Exercise requirements: Skip the images and repeat every entry word for word.

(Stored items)
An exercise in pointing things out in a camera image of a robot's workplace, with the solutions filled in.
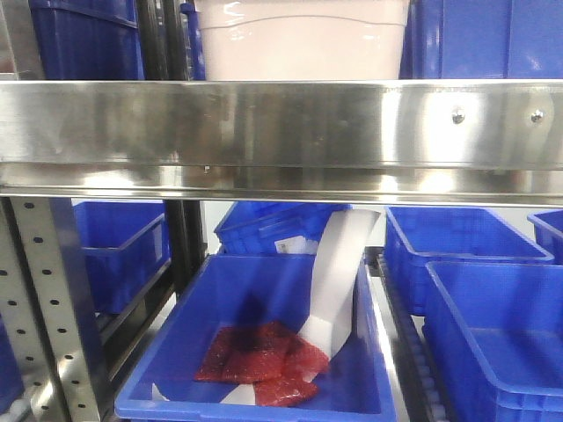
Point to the blue bin far right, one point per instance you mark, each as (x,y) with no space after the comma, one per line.
(548,231)

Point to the blue bin back right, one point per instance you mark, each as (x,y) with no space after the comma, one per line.
(417,235)

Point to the blue bin back centre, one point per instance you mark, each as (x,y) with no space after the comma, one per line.
(260,227)

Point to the stainless steel shelf rail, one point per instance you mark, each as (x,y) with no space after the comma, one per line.
(490,142)

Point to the white paper strip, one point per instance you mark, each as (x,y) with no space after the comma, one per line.
(311,295)

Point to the white plastic storage bin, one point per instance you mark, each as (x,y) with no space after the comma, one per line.
(302,40)

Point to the blue bin upper left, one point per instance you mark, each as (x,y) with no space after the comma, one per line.
(88,40)

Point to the blue bin upper right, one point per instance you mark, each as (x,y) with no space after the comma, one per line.
(483,39)

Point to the blue bin front right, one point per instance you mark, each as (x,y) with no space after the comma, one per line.
(495,332)

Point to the blue bin upper centre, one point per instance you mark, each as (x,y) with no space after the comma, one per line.
(196,57)

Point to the blue bin with red bags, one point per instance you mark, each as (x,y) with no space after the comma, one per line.
(356,387)

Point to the perforated steel shelf post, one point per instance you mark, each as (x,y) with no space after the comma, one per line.
(48,311)

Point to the blue bin lower left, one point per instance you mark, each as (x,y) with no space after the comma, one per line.
(124,244)

Expected answer:
An exercise in pointing things out in a camera image of a robot's workplace, with the solutions filled in.
Point to the blue bin far right, one point per instance you mark, each as (x,y) with no space after the comma, one per line.
(548,231)

Point to the blue bin back right, one point per instance you mark, each as (x,y) with no space after the comma, one per line.
(417,235)

Point to the blue bin back centre, one point per instance you mark, each as (x,y) with no space after the comma, one per line.
(260,227)

Point to the stainless steel shelf rail, one point per instance you mark, each as (x,y) with no space after the comma, one per line.
(490,142)

Point to the white paper strip, one point per instance you mark, each as (x,y) with no space after the comma, one per line.
(311,295)

Point to the white plastic storage bin, one point per instance you mark, each as (x,y) with no space after the comma, one per line.
(302,40)

Point to the blue bin upper left, one point per instance you mark, each as (x,y) with no space after the comma, one per line.
(88,40)

Point to the blue bin upper right, one point per instance you mark, each as (x,y) with no space after the comma, one per line.
(483,39)

Point to the blue bin front right, one point per instance you mark, each as (x,y) with no space after the comma, one per line.
(495,332)

Point to the blue bin upper centre, one point per instance you mark, each as (x,y) with no space after the comma, one per line.
(196,57)

Point to the blue bin with red bags, one point per instance you mark, each as (x,y) with no space after the comma, one per line.
(356,387)

Point to the perforated steel shelf post, one point per instance you mark, each as (x,y) with no space after the comma, one per line.
(48,311)

Point to the blue bin lower left, one point per instance you mark, each as (x,y) with no space after the comma, one per line.
(124,244)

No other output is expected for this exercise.